Synopsis: “You have cancer” is a statement no one wants to hear from a doctor. “Your treatment will take months” is even worse. When a wife receives unexpected news that her cancer treatment will require months of chemotherapy, radiation, and countless hospital visits, she and her husband search for a way to cope with the emotional weight of the journey.
This 10-minute audio drama for three actors is set entirely inside a car but is really a story about the emotional miles travelled when life suddenly changes for the worse.
The husband proposes an unusual coping strategy: they’ll imagine each hospital drive as part of a cross-Canada road trip, from Gander to Vancouver, one appointment at a time. Over the course of 71 trips to and from hospitals and along seemingly endless hospital corridors, they travel farther west, guided by a calm dashboard GPS voice they name JoAnne. They measure their progress in imaginary kilometres and with the distractions provided by audiobooks, gas stations, and places to eat.

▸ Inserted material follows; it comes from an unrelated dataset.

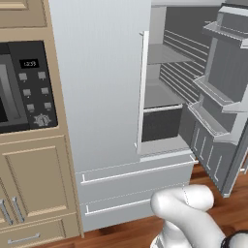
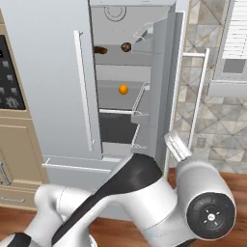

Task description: Place the potato in the correct fridge rack based on whether it is a fruit or vegetable. Finally, close the fridge door.

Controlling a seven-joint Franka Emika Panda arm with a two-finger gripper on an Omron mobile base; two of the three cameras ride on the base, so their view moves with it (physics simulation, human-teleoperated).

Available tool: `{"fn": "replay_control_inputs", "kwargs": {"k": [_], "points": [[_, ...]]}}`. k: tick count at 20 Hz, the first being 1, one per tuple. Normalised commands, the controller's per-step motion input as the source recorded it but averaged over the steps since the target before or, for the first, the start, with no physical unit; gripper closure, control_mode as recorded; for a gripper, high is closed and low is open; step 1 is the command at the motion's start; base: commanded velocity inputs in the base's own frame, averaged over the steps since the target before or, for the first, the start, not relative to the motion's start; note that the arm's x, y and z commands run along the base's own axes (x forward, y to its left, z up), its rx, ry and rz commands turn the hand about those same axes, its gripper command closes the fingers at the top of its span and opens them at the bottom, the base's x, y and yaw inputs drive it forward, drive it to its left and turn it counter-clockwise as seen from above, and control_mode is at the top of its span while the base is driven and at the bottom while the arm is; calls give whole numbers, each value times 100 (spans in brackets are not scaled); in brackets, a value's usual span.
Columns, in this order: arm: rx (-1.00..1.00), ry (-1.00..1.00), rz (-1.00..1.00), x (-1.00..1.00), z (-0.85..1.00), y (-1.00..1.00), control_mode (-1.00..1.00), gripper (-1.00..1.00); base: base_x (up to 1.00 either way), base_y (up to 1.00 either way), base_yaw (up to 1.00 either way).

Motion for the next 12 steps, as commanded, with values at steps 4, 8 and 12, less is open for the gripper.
{"fn": "replay_control_inputs", "kwargs": {"k": [4, 8, 12], "points": [[0, 0, 7, 47, -47, -15, -100, -100, 0, 0, 0], [0, 0, 4, 68, -41, -31, -100, -100, 0, 0, 0], [0, -2, 4, 58, -28, -34, -100, -100, 0, 0, 0]]}}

Routine medical journeys become scenes of humour, anxiety, reflection, frustration and grace as they discover that imagination and their senses of humour can make even the hardest journeys bearable. Along the way, they confront hair loss, treatment setbacks, fatigue, unexpected laughter, roadside comforts, and the small victories that sustain them.
As treatments near completion, their imagined journey mirrors their emotional one — not just enduring illness, but discovering how imagination, companionship, and humour can transform hardship into shared adventure. Ten Thousand Kilometres is a road trip through uncertainty, resilience, and love, where the destination matters less than how you travel together.
Now includes an epilogue that reveals what comes after the journey ends.
by Rich Helms
Setting:
Canada – now
for two people and a car GPS
A 10-minute Audio Drama
Characters: Min 2 Max 3:
- HUSBAND
- WIFE
- JOANNE (GPS) – GPS female voice. Speaks as a navigation system. Never adopts a reflective, emotional, or theatrical tone.
Could be prerecorded synthetic speech. The GPS is machine speech so in character.
Setting:
- Canada, today, car interior
Scenes:
- Scene – The News – March 11
- Scene – Drive 9 – The GPS – March 28
- Scene – Drive 16 – Hair – May 13
- Scene – Drive 19 – PICC Line – May 22
- Scene – Drive 24 – Weight Gain – June 12
- Scene – Drive 30 – Radiation Day – July 8
- Scene – Drive 40 – It’s About the Dogs – July 22
- Scene – Drive 68 – Ring the Bell – Oct 27
- Scene – Drive 78 – Epilogue – March 2
- Scene – Drive 84 – Coming Out – April 30
Director Notes:
- Each scene is a car trip. Each scene begins with a consistent “GPS log” ritual:
- Sound cue → JoAnne voice → Journey data → Scene begins
- Then add seat belt clicks
- The original version of this play was written as a stage play with two actors, 2 chairs and a voice over for JoAnne. The actors sit in the chairs for the seats in a car.
- In a stage play adaptation the actors could buckle in by attaching a 3-point seat belt to the chairs. The distinctive click would signal start of a scene.